Lumbung Ikan Nasional
Fahri Bachmid; Kebijakan Desentralisasi Asimetris, Pempus Wajib Realisir PSN LIN dan ANP
Sebuah diskursus yang lumrah, sebab terkait dengan urusan hajat hidup orang banyak, sehingga menjadi sangat sensitif serta atensi dari berbagai pihak.
Selain itu, tiga dari sembilan wilayah pengelolaan perikanan (fishing ground) utama Indonesia berada di perairan Maluku, yaitu di Laut Banda, Laut Arafura, dan Laut Seram, dengan mendasarkan pada potensi perikanan tersebut, idealnya kebijakan negara untuk membangun Lumbung Ikan Nasional (LIN) Maluku dengan konsekuensi pembetukan regulasinya setingkat undang-undang, tentu juga merupakan pilihan kebijakan negara yang “reasonable” serta sejalan dengan “beleeid” desentralisasi asimetris untuk memastikan terwujudnya tujuan berbangsa dan bernegara, yakni pemerintahan yang bersih dan efektif disatu sisi, serta masyarakat yang adil, makmur, dan sejahtera disisi lain secara seimbang dan berkelanjutan.

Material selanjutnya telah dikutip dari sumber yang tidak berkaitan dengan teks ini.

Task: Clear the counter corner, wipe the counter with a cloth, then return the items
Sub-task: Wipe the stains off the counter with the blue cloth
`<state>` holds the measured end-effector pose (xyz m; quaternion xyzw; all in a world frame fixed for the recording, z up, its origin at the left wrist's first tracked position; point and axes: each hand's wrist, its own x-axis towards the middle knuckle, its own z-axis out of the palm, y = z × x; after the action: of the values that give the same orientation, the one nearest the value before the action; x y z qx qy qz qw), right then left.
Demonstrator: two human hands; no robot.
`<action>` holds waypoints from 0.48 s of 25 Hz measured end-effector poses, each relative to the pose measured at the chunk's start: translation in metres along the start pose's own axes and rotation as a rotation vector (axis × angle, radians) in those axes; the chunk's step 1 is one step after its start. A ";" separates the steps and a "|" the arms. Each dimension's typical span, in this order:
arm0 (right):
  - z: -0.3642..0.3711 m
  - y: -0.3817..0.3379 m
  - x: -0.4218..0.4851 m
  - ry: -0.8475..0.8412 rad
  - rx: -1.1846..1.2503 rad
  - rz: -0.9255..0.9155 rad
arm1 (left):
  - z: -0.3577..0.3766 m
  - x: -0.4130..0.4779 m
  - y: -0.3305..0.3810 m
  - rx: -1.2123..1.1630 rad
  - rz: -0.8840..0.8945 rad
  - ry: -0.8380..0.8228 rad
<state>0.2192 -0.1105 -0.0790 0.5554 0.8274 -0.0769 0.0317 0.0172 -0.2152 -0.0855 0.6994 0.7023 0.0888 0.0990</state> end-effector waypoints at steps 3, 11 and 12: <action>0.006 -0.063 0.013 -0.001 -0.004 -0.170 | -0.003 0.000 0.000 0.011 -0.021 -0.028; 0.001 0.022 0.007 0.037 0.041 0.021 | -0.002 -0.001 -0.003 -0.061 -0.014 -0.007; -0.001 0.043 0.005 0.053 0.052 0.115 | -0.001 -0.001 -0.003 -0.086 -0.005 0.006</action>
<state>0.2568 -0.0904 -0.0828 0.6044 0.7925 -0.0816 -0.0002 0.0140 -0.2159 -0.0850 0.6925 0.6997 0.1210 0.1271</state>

Secara teknis, Pemprov Maluku telah memberikan dukungan sesuai kebutuhan, termasuk menyiapkan dokumen desain induk dan dokumen studi kelayakan Maluku LIN. Kedua dokumen itu telah disampaikan kepada Menteri Kelautan dan Perikanan melalui Surat Gubernur Maluku Nomor 523/349 tertanggal 26 Januari 2021. Disisi yang lain, Pemprov Maluku juga telah memfasilitasi penyiapan lokasi kawasan pusat perikanan terpadu seluas 700 hektare di Desa Waai dan Liang, Pulau Ambon, Kabupaten Maluku Tengah, 300 hektare diantaranya akan dimanfaatkan untuk pembangunan Ambon New Port.
Menurutnya, dukungan tersebut merupakan sebuah langkah maju serta kebijakan yang proporsional serta berpihak pada kepentingan masyarakat luas di maluku yang harus di apresiasi, tinggal “political will” dari Pemerintah Pusat dengan membuat kebijakan strategis pada level negara yang harus di kongkritkan serta dapat direalisir agar masyarakat bisa dapat merasakan manfaatnya.

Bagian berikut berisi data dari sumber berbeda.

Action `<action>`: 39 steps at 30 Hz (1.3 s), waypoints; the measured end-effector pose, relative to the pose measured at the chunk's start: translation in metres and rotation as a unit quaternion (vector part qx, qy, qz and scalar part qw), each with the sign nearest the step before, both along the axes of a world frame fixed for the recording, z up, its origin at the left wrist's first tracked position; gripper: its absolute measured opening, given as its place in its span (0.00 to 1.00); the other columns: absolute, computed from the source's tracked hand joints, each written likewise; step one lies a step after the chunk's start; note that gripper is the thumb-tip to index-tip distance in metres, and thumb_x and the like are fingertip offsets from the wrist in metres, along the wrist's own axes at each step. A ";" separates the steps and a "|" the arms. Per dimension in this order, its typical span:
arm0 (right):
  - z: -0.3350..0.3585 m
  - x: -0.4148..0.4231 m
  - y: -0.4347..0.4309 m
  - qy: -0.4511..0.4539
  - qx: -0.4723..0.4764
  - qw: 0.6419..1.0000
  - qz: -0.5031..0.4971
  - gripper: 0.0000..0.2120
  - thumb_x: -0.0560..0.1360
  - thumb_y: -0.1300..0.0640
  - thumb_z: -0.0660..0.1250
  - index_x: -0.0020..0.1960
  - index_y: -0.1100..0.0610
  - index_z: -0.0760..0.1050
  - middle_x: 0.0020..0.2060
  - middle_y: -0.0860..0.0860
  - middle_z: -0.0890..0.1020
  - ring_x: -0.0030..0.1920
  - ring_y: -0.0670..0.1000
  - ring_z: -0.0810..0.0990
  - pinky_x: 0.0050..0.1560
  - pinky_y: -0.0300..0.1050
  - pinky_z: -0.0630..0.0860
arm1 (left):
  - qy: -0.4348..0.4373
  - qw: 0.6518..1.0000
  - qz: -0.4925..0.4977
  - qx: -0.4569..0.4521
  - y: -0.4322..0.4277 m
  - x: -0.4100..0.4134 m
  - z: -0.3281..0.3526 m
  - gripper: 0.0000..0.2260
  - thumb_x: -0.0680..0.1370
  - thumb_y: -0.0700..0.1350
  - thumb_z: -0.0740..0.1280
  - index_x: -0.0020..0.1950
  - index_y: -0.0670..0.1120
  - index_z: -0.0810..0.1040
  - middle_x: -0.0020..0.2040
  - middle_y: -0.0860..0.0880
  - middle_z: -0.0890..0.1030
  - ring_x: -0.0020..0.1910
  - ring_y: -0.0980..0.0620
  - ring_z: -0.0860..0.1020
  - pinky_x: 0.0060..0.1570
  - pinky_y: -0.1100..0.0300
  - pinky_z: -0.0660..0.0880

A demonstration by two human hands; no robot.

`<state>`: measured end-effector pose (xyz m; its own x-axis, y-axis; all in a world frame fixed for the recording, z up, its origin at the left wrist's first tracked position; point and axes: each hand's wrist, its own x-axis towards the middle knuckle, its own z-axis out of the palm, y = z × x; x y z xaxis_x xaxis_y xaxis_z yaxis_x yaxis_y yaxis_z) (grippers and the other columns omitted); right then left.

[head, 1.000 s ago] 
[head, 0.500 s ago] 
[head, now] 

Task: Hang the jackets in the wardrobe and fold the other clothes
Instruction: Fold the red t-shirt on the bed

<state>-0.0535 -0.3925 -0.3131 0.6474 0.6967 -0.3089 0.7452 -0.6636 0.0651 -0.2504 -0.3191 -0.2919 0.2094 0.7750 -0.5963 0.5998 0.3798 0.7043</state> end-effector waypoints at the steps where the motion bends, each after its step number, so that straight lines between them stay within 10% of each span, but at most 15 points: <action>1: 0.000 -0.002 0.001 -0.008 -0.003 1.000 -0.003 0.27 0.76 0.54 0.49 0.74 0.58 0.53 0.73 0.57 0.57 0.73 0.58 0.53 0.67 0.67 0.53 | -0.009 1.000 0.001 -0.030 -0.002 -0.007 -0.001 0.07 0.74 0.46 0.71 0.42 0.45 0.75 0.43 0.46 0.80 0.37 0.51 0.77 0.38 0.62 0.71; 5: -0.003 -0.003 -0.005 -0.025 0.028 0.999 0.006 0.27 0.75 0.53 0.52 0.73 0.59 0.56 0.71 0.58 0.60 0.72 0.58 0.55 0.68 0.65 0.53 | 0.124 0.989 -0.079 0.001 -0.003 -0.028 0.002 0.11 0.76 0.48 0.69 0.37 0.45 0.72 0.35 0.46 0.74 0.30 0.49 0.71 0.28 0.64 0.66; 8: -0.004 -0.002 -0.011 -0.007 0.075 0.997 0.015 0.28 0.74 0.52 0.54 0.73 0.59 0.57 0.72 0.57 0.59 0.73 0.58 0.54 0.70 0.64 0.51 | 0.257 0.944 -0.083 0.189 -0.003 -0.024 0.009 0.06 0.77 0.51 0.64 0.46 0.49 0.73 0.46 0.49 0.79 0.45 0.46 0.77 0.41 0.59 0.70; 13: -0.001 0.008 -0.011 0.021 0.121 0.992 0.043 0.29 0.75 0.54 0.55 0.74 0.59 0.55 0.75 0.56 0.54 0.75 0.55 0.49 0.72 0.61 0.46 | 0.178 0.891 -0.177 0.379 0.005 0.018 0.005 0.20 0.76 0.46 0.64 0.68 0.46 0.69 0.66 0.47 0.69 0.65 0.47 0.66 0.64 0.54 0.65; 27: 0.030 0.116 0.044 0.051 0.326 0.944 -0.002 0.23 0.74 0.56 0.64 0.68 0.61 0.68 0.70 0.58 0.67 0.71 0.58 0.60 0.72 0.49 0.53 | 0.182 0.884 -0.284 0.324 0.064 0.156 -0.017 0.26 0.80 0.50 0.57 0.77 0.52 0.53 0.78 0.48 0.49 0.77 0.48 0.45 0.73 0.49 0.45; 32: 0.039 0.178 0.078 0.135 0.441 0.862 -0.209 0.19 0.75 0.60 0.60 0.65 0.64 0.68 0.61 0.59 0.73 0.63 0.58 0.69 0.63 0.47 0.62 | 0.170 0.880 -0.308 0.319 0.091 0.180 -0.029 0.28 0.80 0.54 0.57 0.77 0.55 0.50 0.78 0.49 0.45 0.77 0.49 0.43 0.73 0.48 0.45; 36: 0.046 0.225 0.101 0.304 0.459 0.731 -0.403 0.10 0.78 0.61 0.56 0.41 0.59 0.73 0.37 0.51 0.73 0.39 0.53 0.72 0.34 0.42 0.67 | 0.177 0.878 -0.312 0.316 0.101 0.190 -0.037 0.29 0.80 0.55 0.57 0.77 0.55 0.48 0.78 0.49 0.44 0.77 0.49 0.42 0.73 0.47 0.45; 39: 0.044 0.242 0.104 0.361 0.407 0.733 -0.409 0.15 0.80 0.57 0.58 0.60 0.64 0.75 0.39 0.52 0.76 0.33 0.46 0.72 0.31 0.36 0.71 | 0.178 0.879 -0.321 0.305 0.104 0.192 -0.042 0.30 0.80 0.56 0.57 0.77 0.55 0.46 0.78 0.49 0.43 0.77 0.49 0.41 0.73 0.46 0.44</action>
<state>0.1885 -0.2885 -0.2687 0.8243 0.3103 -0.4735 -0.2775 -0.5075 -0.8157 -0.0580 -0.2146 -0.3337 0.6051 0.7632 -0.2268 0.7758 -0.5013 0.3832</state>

Fahri Bachmid berpendapat, secara hukum sebenarnya UU No. 23 Tahun 2014 Tentang Pemda, khususnya ketentuan Kerja Sama Daerah sebagaimana diatur dalam norma Pasal 363 ayat (1) mengatur “Dalam rangka meningkatkan kesejahteraan rakyat, Daerah dapat mengadakan kerja sama yang didasarkan pada pertimbangan efisiensi dan efektivitas pelayanan publik serta saling menguntungkan; dan ketentuan ayat (2) mengatur “Kerja sama sebagaimana dimaksud pada ayat (1) dapat dilakukan oleh Daerah dengan:
a. Daerah lain;
b. pihak ketiga; dan/atau
c. lembaga atau pemerintah daerah di luar negeri sesuai dengan ketentuan peraturan perundang-undangan; ayat (3) mengatur bahwa “Kerja sama dengan Daerah lain sebagaimana dimaksud pada ayat (2) huruf a dikategorikan menjadi kerja sama wajib dan kerja sama sukarela”.

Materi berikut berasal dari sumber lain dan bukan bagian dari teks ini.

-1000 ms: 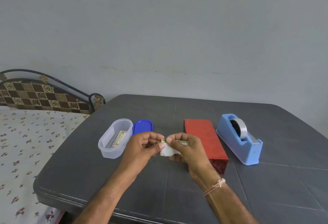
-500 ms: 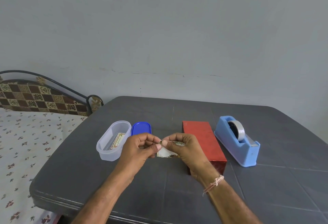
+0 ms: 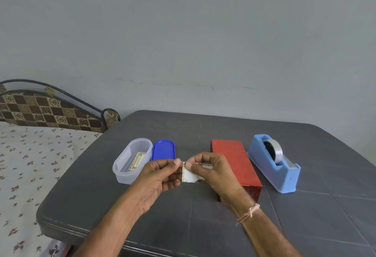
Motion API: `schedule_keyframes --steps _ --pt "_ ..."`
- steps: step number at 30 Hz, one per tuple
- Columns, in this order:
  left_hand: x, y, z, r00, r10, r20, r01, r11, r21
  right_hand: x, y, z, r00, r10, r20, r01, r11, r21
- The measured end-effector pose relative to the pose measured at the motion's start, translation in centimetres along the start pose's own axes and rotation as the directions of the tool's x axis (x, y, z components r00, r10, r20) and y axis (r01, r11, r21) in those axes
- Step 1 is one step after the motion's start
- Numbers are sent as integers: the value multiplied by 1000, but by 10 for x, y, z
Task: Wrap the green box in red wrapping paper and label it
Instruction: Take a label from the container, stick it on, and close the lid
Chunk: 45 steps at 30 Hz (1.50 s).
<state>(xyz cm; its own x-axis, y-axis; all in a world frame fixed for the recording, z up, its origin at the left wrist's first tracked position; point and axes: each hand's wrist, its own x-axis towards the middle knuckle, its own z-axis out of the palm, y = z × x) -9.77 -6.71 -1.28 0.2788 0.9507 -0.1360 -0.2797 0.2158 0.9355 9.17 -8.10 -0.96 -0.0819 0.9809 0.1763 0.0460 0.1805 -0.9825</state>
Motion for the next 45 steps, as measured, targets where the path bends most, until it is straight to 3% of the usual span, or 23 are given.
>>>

"Sebenarnya Gubernur dalam kapasitasnya sebagai Wakil Pemerintah Pusat maupun sebagai pelaksana otonomi daerah diberikan fasilitas kebijakan jika suatu ketika berdasarkan pertimbangan strategis dan komprehensif dengan memperhatikan kepentingan masyarakat serta kesejahteraan dapat saja melakukan perjanjian internasional untuk membangun daerah, dan jika suatu ketika terbuka peluang kerjasama itu, maka gubernur dapat saja mengambil kebijakan kerjasama internasional dalam membangun daerah maluku ke arah yang lebih baik, tentunya dengan pertimbangan nasional serta kepentingan kesejahteraan masyarakat," tutup Fahri Bachmid. (*)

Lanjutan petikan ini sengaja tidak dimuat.